Transcriptomic and proteomic analysis stratifies patients with axial spondyloarthritis based on disease activity, structural damage and radiographic progression
RMD Open, 2026
Cuesta-López L., Arias-de la Rosa I., Pérez-Sánchez C., Barbera-Betancour A., Ruiz-Ponce M., Barranco A., Ortiz-Buitrago P., Ladehesa-Pineda L., Puche-Larrubia M., Martín-Salazar J., Moreno-Caño E., Ábalos-Aguilera M., Lopez-Pedrera C., Escudero-Contreras A., Collantes-Estévez E., López-Medina C., Barbarroja N.

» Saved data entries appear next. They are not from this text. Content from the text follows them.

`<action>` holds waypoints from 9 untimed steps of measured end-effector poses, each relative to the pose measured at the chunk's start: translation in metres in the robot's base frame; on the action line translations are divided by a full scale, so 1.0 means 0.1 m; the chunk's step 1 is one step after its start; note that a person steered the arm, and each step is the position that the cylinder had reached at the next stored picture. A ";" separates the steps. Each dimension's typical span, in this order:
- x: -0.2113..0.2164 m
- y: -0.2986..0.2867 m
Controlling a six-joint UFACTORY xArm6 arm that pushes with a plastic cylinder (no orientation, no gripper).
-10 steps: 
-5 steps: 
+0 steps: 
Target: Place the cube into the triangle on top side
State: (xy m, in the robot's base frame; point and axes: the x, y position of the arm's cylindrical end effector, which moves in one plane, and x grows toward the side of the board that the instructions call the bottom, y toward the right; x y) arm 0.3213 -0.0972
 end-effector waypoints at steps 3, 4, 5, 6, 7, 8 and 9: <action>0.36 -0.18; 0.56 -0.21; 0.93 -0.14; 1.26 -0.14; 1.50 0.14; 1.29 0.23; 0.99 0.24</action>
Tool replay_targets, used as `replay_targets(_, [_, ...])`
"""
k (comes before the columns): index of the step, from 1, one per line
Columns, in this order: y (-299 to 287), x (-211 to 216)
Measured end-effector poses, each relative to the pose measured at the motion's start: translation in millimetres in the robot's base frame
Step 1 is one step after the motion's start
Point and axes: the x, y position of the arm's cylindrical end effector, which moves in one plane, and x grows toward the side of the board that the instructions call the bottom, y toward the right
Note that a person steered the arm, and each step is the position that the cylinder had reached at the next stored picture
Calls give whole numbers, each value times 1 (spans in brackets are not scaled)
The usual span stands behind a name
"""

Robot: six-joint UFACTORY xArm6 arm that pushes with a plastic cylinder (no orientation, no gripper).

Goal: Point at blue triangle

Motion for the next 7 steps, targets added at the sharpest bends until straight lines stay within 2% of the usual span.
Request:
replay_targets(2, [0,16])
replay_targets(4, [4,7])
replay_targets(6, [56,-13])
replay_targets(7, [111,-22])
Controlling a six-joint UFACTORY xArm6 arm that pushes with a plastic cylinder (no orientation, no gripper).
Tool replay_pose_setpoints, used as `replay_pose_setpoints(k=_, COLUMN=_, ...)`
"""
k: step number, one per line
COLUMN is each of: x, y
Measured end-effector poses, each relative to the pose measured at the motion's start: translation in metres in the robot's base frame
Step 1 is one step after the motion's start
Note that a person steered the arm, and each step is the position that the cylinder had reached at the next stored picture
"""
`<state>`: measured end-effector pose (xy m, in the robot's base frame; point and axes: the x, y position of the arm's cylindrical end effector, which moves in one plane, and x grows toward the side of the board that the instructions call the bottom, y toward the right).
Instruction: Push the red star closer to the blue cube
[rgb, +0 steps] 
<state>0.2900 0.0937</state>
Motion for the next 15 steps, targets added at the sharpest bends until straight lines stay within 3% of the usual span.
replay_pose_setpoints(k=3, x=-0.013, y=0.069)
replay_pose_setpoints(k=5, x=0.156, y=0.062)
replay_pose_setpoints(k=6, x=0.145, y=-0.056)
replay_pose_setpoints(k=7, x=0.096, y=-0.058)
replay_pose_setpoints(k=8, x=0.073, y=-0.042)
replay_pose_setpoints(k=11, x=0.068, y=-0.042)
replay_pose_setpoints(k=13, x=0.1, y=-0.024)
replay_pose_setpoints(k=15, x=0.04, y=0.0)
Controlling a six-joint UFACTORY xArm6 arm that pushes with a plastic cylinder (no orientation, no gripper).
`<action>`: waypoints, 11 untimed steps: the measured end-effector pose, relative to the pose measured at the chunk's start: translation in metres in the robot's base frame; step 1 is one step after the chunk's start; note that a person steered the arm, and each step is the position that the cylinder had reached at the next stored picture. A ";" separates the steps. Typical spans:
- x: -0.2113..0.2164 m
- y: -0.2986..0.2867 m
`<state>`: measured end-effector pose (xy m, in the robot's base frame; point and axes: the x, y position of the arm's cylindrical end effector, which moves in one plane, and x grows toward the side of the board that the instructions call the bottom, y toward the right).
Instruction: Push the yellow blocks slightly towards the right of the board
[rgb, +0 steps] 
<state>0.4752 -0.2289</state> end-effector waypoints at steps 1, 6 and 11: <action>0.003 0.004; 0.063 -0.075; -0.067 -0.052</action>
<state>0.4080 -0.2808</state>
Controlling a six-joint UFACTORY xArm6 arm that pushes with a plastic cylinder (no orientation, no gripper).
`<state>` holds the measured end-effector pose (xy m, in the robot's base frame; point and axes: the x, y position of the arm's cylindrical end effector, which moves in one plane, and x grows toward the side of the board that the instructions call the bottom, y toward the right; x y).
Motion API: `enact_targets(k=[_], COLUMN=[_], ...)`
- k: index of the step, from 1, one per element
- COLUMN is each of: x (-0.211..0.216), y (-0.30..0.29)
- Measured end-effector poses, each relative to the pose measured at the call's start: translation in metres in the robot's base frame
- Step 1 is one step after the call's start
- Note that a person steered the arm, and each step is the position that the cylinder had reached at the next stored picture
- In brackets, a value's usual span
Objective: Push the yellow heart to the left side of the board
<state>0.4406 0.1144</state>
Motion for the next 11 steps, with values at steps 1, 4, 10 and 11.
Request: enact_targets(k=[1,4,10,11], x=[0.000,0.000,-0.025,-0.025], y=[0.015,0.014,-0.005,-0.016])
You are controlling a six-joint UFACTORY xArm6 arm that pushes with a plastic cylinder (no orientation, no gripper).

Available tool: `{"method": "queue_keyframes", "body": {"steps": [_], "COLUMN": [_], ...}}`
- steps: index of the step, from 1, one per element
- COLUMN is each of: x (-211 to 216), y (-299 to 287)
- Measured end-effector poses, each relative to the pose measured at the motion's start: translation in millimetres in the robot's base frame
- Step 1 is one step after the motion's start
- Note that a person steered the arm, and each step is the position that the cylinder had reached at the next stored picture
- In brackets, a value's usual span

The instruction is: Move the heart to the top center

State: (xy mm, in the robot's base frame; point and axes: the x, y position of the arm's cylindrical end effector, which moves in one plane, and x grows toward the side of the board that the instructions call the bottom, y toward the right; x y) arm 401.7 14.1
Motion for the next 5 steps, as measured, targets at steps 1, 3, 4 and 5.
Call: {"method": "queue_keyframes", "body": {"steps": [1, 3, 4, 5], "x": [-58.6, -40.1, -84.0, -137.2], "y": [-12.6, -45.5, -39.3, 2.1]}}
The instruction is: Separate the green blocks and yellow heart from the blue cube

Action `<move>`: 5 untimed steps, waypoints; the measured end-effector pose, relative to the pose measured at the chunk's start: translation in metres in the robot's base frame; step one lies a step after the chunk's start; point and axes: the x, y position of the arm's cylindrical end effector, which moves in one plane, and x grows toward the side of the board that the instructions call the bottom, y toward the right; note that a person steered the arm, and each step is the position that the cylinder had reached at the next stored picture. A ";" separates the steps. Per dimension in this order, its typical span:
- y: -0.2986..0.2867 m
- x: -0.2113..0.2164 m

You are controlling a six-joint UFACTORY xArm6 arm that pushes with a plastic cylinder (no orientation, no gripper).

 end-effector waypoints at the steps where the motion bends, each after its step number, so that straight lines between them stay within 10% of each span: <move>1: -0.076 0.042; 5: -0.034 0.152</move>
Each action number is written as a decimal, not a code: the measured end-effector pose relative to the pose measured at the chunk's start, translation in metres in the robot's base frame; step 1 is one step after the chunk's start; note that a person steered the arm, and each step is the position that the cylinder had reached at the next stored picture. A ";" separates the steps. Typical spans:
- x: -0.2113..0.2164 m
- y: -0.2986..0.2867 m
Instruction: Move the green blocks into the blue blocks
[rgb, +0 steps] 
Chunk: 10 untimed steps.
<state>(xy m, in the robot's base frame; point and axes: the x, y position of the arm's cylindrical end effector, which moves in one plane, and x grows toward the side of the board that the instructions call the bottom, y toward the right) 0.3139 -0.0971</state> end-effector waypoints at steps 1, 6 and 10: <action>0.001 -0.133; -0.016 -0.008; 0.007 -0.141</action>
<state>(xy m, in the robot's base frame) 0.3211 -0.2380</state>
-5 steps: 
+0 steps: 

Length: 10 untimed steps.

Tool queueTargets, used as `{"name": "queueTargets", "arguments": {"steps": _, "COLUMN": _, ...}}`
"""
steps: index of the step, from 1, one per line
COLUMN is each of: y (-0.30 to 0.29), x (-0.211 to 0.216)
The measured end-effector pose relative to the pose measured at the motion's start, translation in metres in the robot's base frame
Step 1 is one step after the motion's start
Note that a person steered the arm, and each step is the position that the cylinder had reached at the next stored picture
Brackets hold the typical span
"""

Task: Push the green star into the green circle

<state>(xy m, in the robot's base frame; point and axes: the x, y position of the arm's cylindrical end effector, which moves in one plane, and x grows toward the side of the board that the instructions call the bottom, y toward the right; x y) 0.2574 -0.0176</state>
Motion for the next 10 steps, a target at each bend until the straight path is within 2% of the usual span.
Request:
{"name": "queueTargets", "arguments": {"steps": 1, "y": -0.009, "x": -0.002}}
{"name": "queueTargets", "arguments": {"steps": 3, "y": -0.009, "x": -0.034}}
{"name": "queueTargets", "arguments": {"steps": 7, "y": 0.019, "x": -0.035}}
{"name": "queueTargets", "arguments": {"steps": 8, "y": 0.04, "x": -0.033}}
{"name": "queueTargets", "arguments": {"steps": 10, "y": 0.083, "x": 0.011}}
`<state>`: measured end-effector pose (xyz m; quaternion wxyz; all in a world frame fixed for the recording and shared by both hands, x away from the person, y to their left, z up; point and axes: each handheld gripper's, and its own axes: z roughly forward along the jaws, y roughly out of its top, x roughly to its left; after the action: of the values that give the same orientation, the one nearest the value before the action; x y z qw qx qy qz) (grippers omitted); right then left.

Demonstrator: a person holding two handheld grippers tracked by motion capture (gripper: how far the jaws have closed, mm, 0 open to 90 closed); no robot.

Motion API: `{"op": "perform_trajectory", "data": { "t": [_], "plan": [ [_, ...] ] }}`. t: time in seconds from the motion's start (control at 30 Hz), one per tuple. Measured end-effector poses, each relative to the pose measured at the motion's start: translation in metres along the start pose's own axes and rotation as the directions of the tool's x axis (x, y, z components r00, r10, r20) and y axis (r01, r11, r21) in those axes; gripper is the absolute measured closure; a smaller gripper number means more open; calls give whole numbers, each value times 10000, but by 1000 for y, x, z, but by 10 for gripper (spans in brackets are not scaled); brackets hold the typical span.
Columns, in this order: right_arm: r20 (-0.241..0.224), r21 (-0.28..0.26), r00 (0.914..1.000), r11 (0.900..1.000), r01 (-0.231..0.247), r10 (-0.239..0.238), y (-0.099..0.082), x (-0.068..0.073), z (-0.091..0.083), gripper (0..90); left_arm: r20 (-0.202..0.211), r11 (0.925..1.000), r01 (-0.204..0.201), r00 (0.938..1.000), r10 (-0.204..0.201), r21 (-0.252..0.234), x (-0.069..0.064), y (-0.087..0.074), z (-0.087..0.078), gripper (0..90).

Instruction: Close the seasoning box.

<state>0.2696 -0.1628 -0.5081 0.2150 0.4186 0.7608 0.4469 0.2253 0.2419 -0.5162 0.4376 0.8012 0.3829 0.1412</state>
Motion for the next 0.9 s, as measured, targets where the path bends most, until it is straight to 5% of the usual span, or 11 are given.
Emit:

| Disease area | Application area | Sample type | Products |
|---|---|---|---|
Immunological & Inflammatory Diseases Neurology | Patient Stratification | Serum |  Olink Target 96 |
Abstract
Objectives
To identify clusters of highly correlated genes enriched in biological functions and specific molecular pathways involved in the pathogenesis of radiographic damage in axial spondyloarthritis (axSpA) and to discover molecular biomarkers of radiographic progression and disease severity.
Methods
A total of 144 patients with axSpA were included. First, RNA from peripheral blood mononuclear cells was sequenced in a cohort of 24 patients with axSpA. Hub genes were measured in a n=60 validation cohort through microfluidic PCR. A 5-year follow-up enabled the classification of the patients into fast/moderate or slow progressors. Machine learning approaches were applied to identify a predictive biomarker of progression by integrating gene expression data with clinical variables. An independent cohort of 60 patients with axSpA, with spine radiographs taken 5 years prior, underwent serum proteomic analysis using a Proximity Extension Assay.
Results
Unsupervised clustering analysis using transcriptomics revealed two distinct groups of patients with axSpA, differentiated by their clinical profiles. Weight gene correlation network analysis identified six gene modules differentially expressed between the two clusters. Patients in cluster 2 exhibited higher disease activity, greater functional impairment and more structural damage. Molecular alterations linked to structural damage revealed a specific circulating inflammatory proteome profile associated with disease severity. A predictive model composed of two genes and basal total modified Stoke Ankylosing Spondylitis Spinal Score emerged as a key biomarker for identifying moderate-to-fast radiographic progression.
Conclusions
This study identified molecular pathways involved in radiographic damage and discovered potential proteomic biomarkers of disease severity and transcriptomic predictors of radiographic progression in axSpA.